# 401077 Biostatistics: Analysis of Data Set Assignment 2 Answer

401077 Introduction to Biostatistics, Autumn 2019

Assignment 2

Please answer each question in the template document provided and submit via Turnitin on or before the due date. The marks allocated to each question are shown in the assignment. A total of 30 marks are available and this assignment is worth 30% of your overall grade.

All of the questions in this assignment ask you to analyse the data set assigned to you for assignments. This is the same data set which you used for Assignment 1. Read ‘Description of your data set.docx’ for the descriptions of the variables.

This assignment is assessing your skills, not the skills of the computer. You will need to include graphs from R Commander into your assignment but all other R Commander output will attract 0 marks and is discouraged. It is your task to identify the relevant results in the R Commander output and write these up in your assignment.

Some of the assignment questions ask you to show working or justify your answer. Answers without these requested workings or justifications will be awarded 0 marks.

Question 1 (12 marks)

Research question: Does average self-reported weekly income differ between male and female full-time workers in Sydney?

In the following analyses, use R Commander and the assignment data set assigned to you. The variables you will use are ‘sex’ and ‘income’ and ‘log_income’. Each student will get different answers as the data sets differ.
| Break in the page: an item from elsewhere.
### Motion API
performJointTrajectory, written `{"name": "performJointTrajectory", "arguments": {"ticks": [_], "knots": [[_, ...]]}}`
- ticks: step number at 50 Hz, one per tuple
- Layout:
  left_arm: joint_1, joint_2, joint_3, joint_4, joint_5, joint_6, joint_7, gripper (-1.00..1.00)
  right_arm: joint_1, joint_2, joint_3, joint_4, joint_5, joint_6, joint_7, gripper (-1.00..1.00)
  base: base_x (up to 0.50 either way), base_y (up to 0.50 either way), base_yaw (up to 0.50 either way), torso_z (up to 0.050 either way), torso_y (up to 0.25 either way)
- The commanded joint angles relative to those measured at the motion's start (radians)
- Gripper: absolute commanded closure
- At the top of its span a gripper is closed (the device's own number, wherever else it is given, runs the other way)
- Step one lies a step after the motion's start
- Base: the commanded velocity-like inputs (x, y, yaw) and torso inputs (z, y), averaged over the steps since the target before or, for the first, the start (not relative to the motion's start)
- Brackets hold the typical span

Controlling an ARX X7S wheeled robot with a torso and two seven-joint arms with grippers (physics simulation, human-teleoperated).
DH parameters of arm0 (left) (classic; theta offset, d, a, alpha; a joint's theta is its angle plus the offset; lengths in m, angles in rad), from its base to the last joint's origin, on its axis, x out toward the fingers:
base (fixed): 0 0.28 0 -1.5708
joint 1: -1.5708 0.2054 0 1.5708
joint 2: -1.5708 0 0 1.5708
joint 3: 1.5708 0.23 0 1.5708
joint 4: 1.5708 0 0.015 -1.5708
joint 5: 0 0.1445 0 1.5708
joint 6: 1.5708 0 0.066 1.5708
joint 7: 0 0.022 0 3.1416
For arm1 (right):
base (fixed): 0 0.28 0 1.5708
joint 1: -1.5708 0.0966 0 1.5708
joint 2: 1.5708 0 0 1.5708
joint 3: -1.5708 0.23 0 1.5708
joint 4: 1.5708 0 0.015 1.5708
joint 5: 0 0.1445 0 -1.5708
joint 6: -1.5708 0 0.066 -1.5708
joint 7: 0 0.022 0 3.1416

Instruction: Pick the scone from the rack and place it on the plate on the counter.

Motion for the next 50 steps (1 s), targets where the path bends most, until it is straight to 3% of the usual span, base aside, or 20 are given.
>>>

1. Using R Commander, graph the distributions of income for males and females separately. Write a sentence describing the shape of these distributions. Repeat for the logarithm transformed values of income (variable: log_income). (2 marks)
2. The research question could be addressed by conducting either an independent samples t-test on the difference in mean ‘income’ between genders or an independent samples t-test on the difference in mean ‘log_income’ between genders. Which of these two alternatives would you chose? Justify your choice. (2 marks)
3. Using R Commander, implement the analysis you chose in b). Present your results using the 5-step method. (4 marks)
4. The logarithm transformation changes the numeric values of the data but does not change the order of data values. Therefore, a non-parametric hypothesis test (which ranks the data) will give the same answer whether conducted on ‘income’ or ‘log- income’. Complete an appropriate non-parametric test to address the research question. Please use R Commander to do all calculations but present your answer following the 5 step method. (4 marks)

Question 2 (8 marks)

Research question: What is the average self-reported hours worked by full-time workers in Sydney?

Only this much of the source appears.